Thursday, February 17, 2011

Envoy Capital: Now Trades For What It's Worth

Seven months ago, Envoy Capital was brought up on this site as a potential value opportunity. Today, the stock price sits some 60% higher, even though the value of the business has actually declined over this period. This was no fluke. Investors who paid attention saw a situation where upside potential clearly trumped downside risk, thanks to a massive margin of safety.

Envoy Capital traded for just $8 million despite net current assets of $16 million. Most of the current assets were in cash or various market securities. The company protected its portfolio to some extent by purchasing put options on the general market, which can be a drag on returns but adds a level of safety. In addition, the company has over a million dollars worth of real estate property in Toronto.

Management clearly recognized the disparity between the company's price and the value of its holdings. As such, it initiated share-buybacks and followed through on many of them, raising the value of each share in the process (thanks to the large discount to book value).

Furthermore, there were signs that the market value of the company's securities was worth more than its stated value. This was due to the fact that one of the company's holdings showed strong price appreciation before the company announced its latest results. Based on the company's price action, the market appears to have only caught on to this after Envoy's results came out, allowing astute investors the opportunity to profit ahead of time.

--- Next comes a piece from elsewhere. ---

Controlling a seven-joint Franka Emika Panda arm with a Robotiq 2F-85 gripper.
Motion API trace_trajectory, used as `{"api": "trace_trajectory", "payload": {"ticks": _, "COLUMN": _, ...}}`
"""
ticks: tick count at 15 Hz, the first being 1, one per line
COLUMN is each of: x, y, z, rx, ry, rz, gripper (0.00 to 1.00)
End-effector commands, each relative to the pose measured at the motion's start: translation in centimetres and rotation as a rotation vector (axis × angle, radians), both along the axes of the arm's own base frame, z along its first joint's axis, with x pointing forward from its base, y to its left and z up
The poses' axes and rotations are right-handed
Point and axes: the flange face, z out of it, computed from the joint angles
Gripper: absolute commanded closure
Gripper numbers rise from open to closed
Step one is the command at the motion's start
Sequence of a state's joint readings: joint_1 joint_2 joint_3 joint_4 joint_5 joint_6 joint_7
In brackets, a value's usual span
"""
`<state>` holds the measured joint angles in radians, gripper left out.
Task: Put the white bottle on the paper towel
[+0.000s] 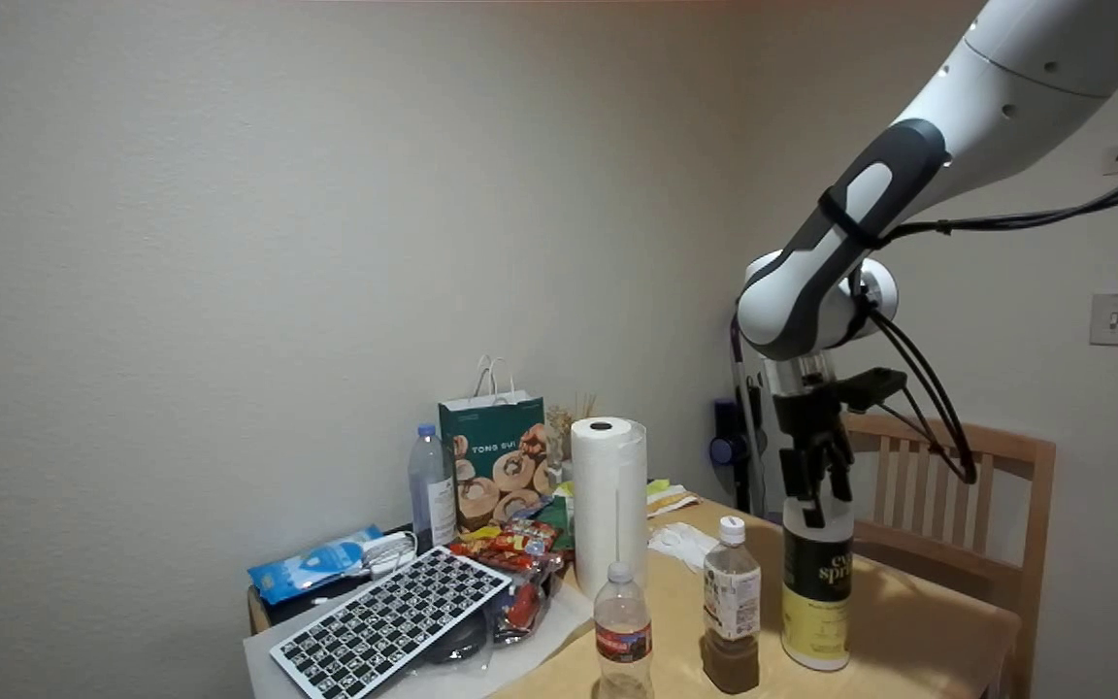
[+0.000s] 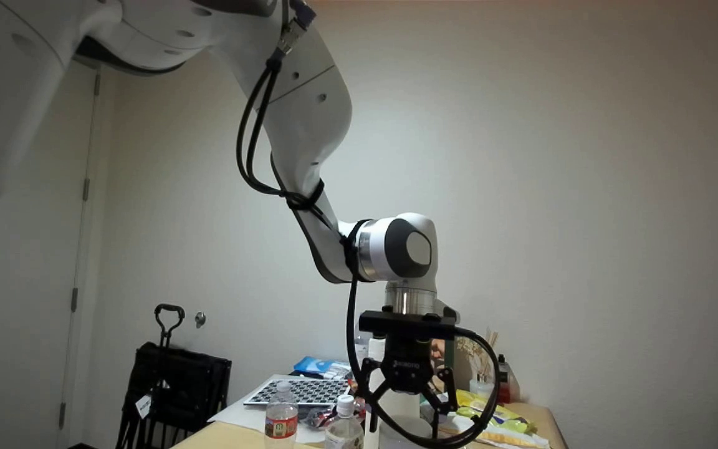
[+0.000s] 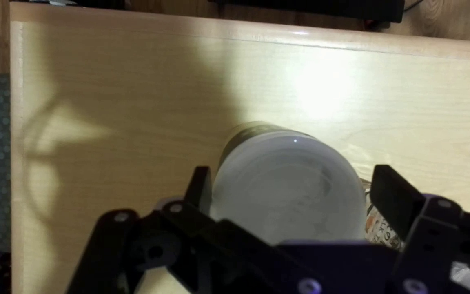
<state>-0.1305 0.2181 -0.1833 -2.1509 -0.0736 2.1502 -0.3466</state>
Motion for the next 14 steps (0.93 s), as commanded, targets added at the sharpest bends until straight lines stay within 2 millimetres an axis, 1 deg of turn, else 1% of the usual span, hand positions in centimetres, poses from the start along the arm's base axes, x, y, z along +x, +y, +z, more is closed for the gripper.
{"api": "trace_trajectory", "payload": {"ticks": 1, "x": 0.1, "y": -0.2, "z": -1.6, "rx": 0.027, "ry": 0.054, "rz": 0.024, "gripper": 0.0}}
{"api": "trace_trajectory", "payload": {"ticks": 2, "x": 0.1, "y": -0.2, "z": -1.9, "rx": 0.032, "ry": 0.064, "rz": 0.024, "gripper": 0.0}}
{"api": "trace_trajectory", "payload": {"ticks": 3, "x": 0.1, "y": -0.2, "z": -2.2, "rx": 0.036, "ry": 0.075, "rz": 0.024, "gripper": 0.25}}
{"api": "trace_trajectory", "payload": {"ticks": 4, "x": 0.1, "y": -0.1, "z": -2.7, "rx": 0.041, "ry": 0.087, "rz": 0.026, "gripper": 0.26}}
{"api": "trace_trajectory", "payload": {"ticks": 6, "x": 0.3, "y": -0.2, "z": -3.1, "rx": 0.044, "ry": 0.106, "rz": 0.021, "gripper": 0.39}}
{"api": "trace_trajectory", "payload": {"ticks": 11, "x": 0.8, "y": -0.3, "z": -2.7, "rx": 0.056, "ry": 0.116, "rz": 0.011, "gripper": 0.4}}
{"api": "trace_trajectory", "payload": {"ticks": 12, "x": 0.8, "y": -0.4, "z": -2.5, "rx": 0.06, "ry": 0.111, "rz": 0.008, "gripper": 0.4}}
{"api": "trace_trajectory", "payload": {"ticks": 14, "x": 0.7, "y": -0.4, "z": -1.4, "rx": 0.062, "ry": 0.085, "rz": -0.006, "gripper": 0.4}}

Finally, what gave the company's price its final push toward intrinsic value was a private sale of 19% of the company's shares to a new management team that is taking the helm. The price the major shareholder received in the transaction was $1.55/share, which is still far below the company's book value (as of its latest financials) of $2.18. However, the company also announced a restructuring of about $0.70 per share, most of which will likely take the form of cash payouts to the ousted management, since the company doesn't have a lot of fixed assets to write down.

As such, the private stock transaction took place at about the same price as the company's new book value after taking the "restructuring" costs into account, which is about what you'd expect. But the shares currently trade a little bit above that level, offering current investors the opportunity to get out at a fair price.

Over the years, shareholders in Envoy Capital have lost a lot of money. However, those who invested when the price traded at a significant discount to its value (which has been possible for most of the last year, including just last month) managed to make a ton. Now that cash should likely be pulled out and deployed towards the next opportunity.

Disclosure: No Position


Paul said...

Excellent work again, Saj. Congrats!

Water Investor said...

I had a problem with this one from the beginning. I ended up holding my nose and buying some but selling near year end after failing to reach the co. They recently reported closing their merchant banking business in Monte Carlo (?) and moving it back to Canada for a tidy sum of $5.2mln. First off, why did they move it there in the first place. Secondly, $5.2mln to shut it down when it was run/controlled by insiders of ECGI. Let me be the first to say that if this turns out to be a fraud or a conduit for stealing money, you'll have read it here first. -- yours truly,
The cynical investor.

Saj Karsan said...

Thanks, Paul!

Hi Water, I agree that the situation smells. I surmise that the new management team (at no expense to themselves) got the existing shareholders to pay the old management team to get lost (in the official form of non-compete agreements, contract termination consideration etc.), and that's what this Monaco restructuring is really about. The new management team then buys in at book value, and gets a fresh start at earning some returns for themselves.

AT said...

New CEO buys 1.2M shares at $1.55.

Today, three other new insiders report buys total 440,000 at prices between $1.55 and $1.60.

Yesterday, an insider (by definition because of the size of the trade) bought 450,000 shares at prices between $1.65 - $1.70.

Trading at just over net-net, valuing the branding business (of which the UK branch was sold for $27M in 2006) at zero, with massive insider buying equaling over 1/4 the entire outstanding share count.

And it's time to sell?

Saj Karsan said...

Hi AT,

While I agree that usually insider buying is a good sign, in this case it looks like it's just new managers taking a stake in the company. The discount to book value is likely gone, so unless you believe these managers have special abilities, you are probably better off investing in undervalued companies.